EXERCISE DATA ▸
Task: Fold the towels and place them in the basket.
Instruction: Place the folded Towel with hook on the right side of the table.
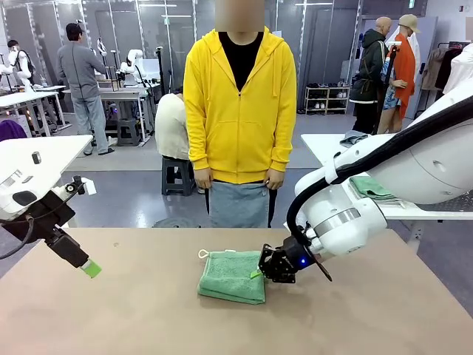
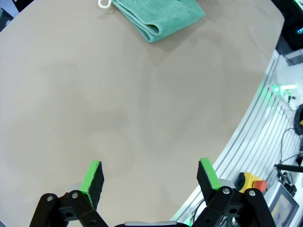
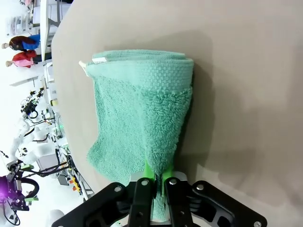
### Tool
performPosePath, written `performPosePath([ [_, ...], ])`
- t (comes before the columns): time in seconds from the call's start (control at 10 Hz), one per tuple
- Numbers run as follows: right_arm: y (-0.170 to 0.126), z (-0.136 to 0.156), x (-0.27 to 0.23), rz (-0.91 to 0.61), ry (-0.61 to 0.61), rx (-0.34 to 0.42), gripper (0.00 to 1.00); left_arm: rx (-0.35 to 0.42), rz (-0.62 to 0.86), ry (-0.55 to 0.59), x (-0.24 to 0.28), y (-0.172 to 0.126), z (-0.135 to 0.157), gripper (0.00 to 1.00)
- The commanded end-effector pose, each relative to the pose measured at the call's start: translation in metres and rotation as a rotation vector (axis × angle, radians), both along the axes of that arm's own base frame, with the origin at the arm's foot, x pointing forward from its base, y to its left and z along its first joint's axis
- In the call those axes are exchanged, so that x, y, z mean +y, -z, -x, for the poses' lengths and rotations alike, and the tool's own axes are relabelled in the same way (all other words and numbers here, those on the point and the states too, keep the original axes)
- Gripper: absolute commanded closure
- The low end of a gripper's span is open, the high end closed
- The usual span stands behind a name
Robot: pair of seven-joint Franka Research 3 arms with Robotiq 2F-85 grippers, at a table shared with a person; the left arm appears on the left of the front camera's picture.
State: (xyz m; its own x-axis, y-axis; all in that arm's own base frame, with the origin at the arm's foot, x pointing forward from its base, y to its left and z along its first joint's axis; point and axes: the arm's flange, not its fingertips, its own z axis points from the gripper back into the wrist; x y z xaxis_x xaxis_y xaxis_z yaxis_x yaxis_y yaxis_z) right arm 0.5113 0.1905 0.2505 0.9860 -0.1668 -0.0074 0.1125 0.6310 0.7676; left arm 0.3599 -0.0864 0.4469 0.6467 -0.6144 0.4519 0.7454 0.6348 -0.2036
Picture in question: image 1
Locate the mannequin in dark jacket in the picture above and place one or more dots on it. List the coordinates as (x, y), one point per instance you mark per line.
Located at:
(369, 66)

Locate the man in grey sweater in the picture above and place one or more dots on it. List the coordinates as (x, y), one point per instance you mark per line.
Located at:
(79, 70)

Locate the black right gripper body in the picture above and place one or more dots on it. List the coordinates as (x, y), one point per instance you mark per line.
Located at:
(297, 259)

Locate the white lab robot arm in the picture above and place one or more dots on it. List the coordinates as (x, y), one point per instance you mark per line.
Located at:
(133, 55)

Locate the person in cream sweater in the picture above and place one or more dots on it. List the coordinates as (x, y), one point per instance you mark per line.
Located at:
(170, 125)

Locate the mannequin in orange garment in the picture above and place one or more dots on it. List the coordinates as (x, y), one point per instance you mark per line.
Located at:
(404, 66)

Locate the small black device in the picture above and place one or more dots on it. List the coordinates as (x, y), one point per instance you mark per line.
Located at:
(35, 158)

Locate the black tripod pole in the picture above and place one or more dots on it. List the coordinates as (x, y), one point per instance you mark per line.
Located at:
(161, 74)

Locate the shoe rack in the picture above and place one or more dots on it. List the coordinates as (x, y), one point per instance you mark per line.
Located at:
(329, 100)

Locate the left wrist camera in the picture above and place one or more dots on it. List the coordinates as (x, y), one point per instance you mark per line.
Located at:
(88, 186)

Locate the person in yellow hoodie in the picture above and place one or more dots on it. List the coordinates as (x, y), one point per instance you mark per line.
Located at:
(240, 122)

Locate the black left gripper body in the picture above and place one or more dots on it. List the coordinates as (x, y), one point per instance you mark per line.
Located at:
(51, 214)

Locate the clothes rack with coats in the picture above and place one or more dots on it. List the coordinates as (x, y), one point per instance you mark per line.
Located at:
(430, 70)

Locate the right forearm yellow sleeve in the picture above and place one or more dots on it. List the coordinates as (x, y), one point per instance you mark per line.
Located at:
(196, 148)

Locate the black step stool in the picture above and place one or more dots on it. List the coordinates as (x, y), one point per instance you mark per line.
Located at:
(129, 133)

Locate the grey towel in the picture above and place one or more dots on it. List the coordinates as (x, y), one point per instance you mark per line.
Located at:
(353, 140)

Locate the mannequin in orange trousers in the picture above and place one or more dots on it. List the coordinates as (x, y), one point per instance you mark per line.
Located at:
(460, 70)

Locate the long white lab desk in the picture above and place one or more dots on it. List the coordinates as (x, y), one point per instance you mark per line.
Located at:
(22, 97)

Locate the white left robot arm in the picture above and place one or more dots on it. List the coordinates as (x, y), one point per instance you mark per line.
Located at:
(7, 207)

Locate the purple cloth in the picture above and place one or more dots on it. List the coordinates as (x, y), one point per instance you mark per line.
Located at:
(11, 131)

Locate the left forearm yellow sleeve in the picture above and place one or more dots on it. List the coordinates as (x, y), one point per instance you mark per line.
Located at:
(282, 148)

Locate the person's left hand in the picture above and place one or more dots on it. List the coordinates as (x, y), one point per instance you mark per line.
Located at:
(275, 179)

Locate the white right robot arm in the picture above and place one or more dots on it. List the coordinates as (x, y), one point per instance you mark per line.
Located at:
(425, 155)

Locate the grey plastic stool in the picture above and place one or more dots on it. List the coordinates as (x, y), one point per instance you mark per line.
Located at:
(177, 181)

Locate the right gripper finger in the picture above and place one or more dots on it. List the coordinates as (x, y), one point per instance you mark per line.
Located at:
(277, 275)
(271, 255)

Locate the green towel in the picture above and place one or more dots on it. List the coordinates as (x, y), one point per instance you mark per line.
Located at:
(233, 277)
(369, 188)

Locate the person's right hand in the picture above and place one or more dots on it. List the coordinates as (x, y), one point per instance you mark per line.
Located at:
(202, 178)

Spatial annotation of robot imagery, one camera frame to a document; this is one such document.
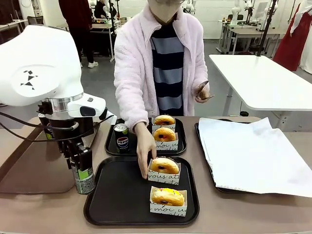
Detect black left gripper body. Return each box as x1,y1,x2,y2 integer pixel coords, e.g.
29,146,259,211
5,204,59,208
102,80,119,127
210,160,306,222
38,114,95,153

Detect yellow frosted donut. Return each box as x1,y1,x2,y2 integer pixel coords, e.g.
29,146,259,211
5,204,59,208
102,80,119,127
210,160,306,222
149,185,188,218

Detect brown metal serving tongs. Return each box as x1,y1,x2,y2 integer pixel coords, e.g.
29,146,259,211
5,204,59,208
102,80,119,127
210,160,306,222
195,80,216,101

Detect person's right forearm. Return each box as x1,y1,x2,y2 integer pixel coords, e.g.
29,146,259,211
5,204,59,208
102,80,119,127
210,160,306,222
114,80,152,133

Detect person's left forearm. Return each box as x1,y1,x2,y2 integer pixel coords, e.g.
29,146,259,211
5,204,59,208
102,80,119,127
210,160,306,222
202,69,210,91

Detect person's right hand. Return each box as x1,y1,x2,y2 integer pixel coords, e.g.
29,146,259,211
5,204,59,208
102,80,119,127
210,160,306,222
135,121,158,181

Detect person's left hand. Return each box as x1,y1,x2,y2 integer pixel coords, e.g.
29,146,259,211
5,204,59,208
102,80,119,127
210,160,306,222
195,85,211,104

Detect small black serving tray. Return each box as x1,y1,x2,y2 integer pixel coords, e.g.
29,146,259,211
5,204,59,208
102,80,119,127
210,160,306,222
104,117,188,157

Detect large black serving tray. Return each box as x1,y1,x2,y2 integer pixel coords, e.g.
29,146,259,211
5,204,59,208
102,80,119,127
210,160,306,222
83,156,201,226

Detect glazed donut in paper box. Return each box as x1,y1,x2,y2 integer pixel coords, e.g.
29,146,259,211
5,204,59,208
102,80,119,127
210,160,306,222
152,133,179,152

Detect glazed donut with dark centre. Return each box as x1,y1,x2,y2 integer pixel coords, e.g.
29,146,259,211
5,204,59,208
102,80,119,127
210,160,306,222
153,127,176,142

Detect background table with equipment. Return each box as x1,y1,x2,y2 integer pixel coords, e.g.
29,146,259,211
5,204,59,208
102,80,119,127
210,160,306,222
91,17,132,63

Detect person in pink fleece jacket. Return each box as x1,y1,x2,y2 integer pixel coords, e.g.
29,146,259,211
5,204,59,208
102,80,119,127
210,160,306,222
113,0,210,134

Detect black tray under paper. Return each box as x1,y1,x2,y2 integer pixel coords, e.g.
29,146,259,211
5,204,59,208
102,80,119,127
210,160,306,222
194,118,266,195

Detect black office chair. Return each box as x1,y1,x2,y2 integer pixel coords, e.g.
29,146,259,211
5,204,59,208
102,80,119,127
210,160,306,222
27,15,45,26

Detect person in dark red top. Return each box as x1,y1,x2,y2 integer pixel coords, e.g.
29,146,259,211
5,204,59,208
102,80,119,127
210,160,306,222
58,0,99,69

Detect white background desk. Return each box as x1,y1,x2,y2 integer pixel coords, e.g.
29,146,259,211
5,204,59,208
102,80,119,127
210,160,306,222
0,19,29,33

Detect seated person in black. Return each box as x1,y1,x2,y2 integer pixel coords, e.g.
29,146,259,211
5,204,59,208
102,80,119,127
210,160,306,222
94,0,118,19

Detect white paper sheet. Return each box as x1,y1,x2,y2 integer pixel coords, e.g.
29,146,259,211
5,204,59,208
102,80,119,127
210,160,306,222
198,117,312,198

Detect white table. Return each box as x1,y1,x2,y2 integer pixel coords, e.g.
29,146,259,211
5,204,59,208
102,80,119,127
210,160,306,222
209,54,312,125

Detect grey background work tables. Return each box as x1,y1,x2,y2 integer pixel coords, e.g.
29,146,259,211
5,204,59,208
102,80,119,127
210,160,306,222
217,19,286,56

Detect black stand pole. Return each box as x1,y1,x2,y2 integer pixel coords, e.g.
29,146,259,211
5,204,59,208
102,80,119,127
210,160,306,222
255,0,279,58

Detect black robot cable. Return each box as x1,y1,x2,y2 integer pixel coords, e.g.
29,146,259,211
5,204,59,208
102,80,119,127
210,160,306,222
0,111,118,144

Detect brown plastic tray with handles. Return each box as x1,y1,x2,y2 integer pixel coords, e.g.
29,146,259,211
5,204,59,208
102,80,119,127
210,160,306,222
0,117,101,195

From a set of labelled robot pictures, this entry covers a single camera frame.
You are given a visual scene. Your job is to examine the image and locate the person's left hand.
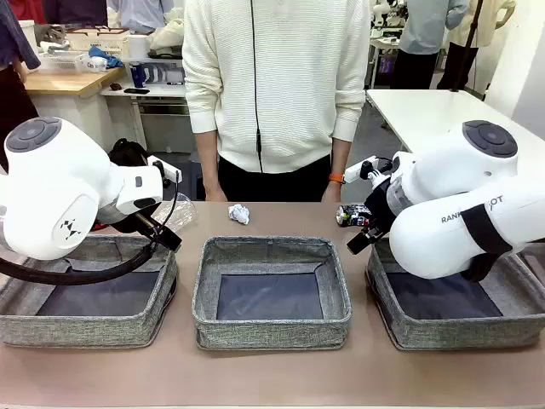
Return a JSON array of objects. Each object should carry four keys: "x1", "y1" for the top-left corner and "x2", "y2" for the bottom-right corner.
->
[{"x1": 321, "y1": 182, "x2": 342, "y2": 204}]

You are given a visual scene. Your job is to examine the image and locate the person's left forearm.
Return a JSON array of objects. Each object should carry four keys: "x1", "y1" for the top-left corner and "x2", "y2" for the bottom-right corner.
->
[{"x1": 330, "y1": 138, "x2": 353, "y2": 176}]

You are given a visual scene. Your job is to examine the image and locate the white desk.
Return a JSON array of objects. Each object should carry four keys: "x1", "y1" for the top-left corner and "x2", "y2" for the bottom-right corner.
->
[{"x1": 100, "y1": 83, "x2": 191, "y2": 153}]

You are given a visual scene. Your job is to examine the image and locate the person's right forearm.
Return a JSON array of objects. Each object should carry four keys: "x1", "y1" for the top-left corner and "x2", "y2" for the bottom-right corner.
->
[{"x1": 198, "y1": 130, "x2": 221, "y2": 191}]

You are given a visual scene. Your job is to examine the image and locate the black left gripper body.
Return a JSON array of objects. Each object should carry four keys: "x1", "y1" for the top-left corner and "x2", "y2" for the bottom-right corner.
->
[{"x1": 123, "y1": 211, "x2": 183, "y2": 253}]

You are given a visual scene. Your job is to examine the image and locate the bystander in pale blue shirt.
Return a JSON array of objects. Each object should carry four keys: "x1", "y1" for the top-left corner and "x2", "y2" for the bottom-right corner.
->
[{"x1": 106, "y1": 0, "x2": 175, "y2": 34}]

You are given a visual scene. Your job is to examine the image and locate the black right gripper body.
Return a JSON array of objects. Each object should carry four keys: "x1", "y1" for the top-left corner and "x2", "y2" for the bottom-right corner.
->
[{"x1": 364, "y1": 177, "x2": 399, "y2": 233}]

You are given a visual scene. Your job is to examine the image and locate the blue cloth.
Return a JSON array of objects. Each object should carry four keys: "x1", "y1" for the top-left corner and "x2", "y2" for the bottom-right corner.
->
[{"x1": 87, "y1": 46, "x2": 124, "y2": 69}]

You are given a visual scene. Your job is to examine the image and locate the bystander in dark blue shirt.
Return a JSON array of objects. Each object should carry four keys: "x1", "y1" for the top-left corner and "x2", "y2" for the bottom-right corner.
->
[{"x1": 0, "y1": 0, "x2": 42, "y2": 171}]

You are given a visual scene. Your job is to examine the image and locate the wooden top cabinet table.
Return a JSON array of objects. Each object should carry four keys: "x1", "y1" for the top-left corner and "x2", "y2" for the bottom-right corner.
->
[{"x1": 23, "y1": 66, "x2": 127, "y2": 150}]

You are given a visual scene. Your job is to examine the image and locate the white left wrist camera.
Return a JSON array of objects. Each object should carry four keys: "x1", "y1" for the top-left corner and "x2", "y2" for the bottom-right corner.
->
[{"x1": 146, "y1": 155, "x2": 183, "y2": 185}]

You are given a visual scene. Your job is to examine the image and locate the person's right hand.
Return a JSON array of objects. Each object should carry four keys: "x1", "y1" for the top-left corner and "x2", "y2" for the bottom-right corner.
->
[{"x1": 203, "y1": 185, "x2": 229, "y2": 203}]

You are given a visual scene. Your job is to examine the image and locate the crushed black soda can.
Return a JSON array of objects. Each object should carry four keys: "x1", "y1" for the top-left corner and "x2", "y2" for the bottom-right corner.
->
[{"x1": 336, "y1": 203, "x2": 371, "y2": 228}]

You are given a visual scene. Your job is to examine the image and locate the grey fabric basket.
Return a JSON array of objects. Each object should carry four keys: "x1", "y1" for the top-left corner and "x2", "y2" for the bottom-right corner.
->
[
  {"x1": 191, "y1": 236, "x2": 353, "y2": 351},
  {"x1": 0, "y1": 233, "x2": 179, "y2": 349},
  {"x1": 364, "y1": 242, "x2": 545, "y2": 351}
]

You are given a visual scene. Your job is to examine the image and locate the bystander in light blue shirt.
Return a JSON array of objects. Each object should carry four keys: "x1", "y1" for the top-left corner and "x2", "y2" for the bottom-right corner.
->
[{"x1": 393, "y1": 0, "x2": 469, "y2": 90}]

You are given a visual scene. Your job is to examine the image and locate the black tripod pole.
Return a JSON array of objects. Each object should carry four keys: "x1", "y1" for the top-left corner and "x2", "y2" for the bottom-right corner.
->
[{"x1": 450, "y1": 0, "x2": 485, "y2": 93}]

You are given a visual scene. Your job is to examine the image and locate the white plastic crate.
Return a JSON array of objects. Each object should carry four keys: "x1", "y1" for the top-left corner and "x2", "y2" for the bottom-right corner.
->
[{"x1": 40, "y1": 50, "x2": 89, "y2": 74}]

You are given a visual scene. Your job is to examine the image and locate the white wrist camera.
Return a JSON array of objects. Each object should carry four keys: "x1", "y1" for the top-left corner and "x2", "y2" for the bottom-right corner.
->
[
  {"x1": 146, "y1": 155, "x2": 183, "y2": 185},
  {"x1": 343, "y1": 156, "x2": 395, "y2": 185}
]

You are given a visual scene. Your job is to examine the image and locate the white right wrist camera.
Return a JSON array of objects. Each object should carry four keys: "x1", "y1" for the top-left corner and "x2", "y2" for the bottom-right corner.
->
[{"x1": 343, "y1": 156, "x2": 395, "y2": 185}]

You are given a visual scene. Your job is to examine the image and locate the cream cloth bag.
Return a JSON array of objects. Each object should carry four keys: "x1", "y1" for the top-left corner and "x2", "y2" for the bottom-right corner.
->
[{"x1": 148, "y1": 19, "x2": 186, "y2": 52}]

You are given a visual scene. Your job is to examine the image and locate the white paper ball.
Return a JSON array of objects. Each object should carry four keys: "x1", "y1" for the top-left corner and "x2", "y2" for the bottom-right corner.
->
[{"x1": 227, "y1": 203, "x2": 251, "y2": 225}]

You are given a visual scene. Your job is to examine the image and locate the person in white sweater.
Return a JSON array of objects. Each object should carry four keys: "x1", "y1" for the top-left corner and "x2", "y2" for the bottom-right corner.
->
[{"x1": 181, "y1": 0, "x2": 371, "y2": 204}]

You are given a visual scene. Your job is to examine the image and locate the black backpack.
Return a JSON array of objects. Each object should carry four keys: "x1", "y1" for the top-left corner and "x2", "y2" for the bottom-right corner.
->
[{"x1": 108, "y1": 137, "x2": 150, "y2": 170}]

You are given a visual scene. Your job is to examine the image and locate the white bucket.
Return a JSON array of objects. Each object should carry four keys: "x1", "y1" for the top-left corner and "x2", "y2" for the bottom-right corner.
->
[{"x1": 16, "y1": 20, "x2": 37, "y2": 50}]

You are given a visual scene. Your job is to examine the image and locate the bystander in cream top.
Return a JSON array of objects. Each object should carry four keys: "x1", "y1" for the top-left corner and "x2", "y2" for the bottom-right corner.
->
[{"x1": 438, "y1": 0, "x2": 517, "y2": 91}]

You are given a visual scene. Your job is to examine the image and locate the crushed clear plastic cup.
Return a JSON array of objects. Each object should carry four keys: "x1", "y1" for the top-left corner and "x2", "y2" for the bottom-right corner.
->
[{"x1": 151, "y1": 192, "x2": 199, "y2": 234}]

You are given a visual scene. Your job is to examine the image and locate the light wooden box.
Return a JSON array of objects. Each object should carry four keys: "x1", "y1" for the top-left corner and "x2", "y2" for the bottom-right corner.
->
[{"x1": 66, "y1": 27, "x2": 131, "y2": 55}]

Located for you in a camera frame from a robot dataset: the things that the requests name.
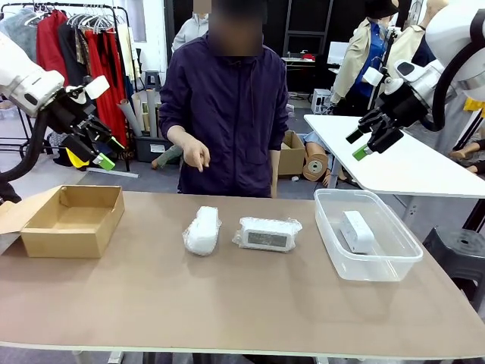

EXERCISE INSTRUCTIONS ▸ The expected output is every line of the records in which the string "small" appears.

RESPONSE ▸
Locate the small black device in the picture above and place one or more dots on it. List the coordinates as (x, y), one point per instance you mark per line.
Detect small black serving tray. Return each box as x1,y1,x2,y2 integer pixel coords, e.g.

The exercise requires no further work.